I may be wrong as I am not a compiler guy but it seems to me the compiler does not need to do as much book keeping regarding point of instantiation if there are no effects of the point of instantiation. Essentially what does the point of instantiation really mean for an empty struct and does it really ever need to be instantiated? On the other hand nested values save unpacking. Its important however to remember that the cost of instantiating a type is dependent on the complexity of that type.

As far as my vague understanding of compiler internals goes the instantiation of a type requires both allocation of the new type and indexing to the types of its parameters. Unpacking types wrapped in other types always creates a new type and this process is costly (like resolving 100 aliases or something).

Therefore it is advantageous to unpack as little as possible and to unpack types which are as simple (as in few parameters) as possible. Bare in mind I'm oversimplifying a bit.

So if we are unpacking as seldom as possible and not making any new types how are we getting any work done? With aliases of course ;) In my previous posts I have shown how we can implement algorithms which work on data using aliases, what about composition of algorithms though?

We already compose many algorithms in the implementation of brigand, for example a remove_if is a transform and then a join, partition is essentially two remove_if's. Users may also want to compose a transform and then a fold or a drop and then find or any number of other combinations.

If we think about the last step of a drop for example, all we are really doing is wrapping the rest of the types which we have in a list, that listification could just as well be a template template parameter which defaults to a list but could also be a something else. We can also compose the control structure from parts at essentially no cost (some benchmarks were actually faster with the composition):

struct makeControl:Ts...{};

struct stepIsT{
    template<typename T, typename...Ts>
    using step = T;
template<template<typename...> class F>
struct doneIsT{
    using done = F<Ts...>;
struct doneIsFirst{
    template<typename T, typename...Ts>
    using done = T;

struct selectIsCielLog2{
    static constexpr int select(const int i) {
        return ciel_log2(i);

//rather than supplying drop_control we can compose our control structure
template<typename L, int I>
using drop = typename wrap_generator<L, makeControl<stepIsT, doneIsT<list>, selectIsCielLog2>>::type; 

Now if we want to make at using composition all we need to do is swap out the done policy.

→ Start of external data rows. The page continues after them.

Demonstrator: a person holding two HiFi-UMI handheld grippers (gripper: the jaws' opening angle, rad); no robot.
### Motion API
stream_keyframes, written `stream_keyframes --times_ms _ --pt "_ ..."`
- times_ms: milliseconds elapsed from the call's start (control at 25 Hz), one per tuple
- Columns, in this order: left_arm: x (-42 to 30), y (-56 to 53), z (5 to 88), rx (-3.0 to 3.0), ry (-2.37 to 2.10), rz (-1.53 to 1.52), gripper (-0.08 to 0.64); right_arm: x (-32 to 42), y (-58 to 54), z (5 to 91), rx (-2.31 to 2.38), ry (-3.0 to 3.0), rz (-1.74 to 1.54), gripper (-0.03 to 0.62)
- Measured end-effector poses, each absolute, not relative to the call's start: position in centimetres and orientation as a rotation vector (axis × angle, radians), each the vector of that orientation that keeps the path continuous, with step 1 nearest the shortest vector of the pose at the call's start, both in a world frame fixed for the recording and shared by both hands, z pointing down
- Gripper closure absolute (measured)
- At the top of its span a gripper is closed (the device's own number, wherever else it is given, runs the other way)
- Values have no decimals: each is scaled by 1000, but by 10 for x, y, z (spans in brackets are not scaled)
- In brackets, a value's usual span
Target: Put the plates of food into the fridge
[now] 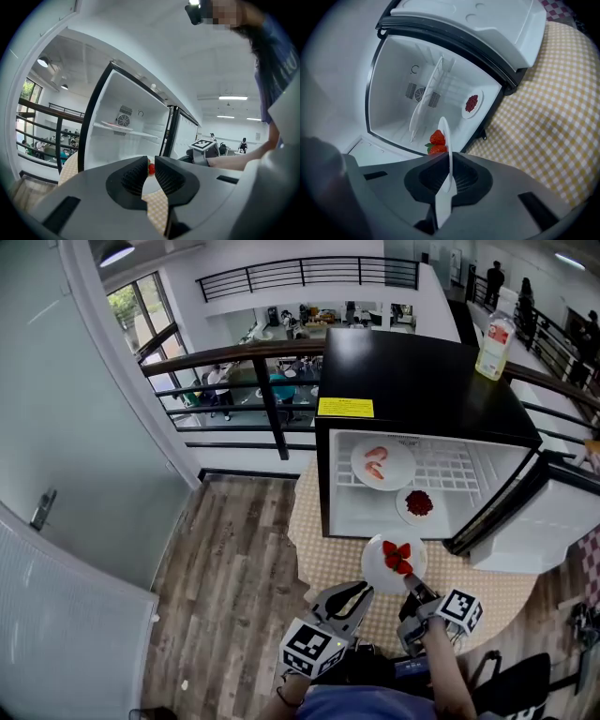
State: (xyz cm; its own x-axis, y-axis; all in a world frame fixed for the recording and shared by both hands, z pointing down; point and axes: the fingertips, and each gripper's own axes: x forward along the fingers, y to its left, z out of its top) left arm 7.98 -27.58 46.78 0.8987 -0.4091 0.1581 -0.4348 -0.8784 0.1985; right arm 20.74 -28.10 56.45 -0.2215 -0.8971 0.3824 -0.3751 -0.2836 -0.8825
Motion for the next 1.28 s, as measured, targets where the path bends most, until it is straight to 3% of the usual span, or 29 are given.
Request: stream_keyframes --times_ms 560,1280 --pt "92 -297 480 2805 -736 266 515 220 -397 616 -1498 1478 -1664 569" --pt "84 -305 486 2773 -820 287 515 223 -469 658 -1563 1362 -1728 569"
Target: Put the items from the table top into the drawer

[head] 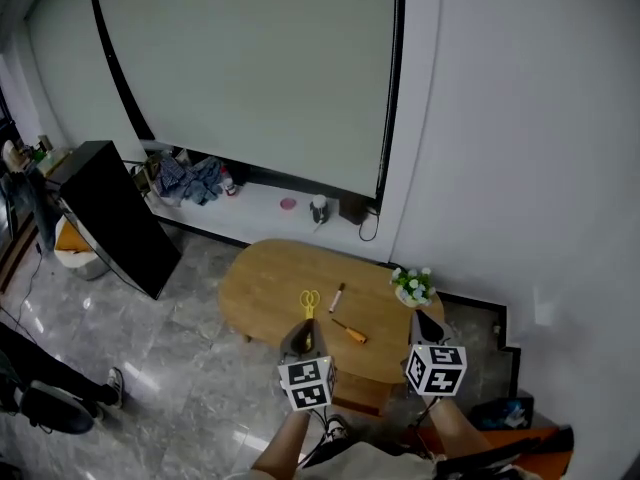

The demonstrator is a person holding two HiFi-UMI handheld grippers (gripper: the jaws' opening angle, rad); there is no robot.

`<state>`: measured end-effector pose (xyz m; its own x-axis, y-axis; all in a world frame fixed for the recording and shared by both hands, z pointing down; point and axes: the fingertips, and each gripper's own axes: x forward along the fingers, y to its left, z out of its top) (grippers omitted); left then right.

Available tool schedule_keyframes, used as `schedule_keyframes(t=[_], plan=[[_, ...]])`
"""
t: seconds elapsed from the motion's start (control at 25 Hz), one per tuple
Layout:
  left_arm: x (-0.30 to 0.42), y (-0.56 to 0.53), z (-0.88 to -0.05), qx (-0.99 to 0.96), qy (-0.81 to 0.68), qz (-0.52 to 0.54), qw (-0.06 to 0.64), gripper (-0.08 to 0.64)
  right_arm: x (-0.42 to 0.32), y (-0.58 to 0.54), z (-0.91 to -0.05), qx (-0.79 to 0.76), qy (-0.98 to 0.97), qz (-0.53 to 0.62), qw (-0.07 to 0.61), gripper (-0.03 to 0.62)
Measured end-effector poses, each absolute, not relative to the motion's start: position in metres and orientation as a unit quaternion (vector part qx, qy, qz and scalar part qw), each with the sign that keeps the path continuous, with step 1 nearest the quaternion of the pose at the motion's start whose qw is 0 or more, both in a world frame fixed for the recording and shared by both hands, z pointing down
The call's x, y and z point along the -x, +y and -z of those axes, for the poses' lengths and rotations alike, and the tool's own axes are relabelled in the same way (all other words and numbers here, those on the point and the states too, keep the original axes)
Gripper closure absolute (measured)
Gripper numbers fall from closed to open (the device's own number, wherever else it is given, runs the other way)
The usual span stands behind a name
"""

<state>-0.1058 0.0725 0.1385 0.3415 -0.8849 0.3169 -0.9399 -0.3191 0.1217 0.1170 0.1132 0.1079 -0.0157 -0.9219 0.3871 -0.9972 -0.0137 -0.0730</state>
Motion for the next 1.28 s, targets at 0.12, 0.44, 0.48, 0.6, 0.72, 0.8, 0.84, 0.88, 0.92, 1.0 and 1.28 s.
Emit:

And now for the kicker, since done receives an unpacked list and we can easily swap out the done policy and thus allow the user to specify what algorithm she wants called at that point. This allows us to chain algorithms without the step of packing and unpacking in between. There does need to be a sexier calling syntax including the ability to bind args for the next call but its a good start.

The one major limiting factor is still instantiation depth as the packing and unpacking we did in the past also serves as a trampoline. However chaining a few logarithmic algorithms should still stay well below the 256 boundary even for relatively large lists.

One could even consider keeping a running count of nesting depth and allow the algorithms to return "partial work" upon nearing 256, return to some generic trampoline and then continue without the user needing to worry about it. I'm not sure if that would complicate things too much though from a library implementation standpoint.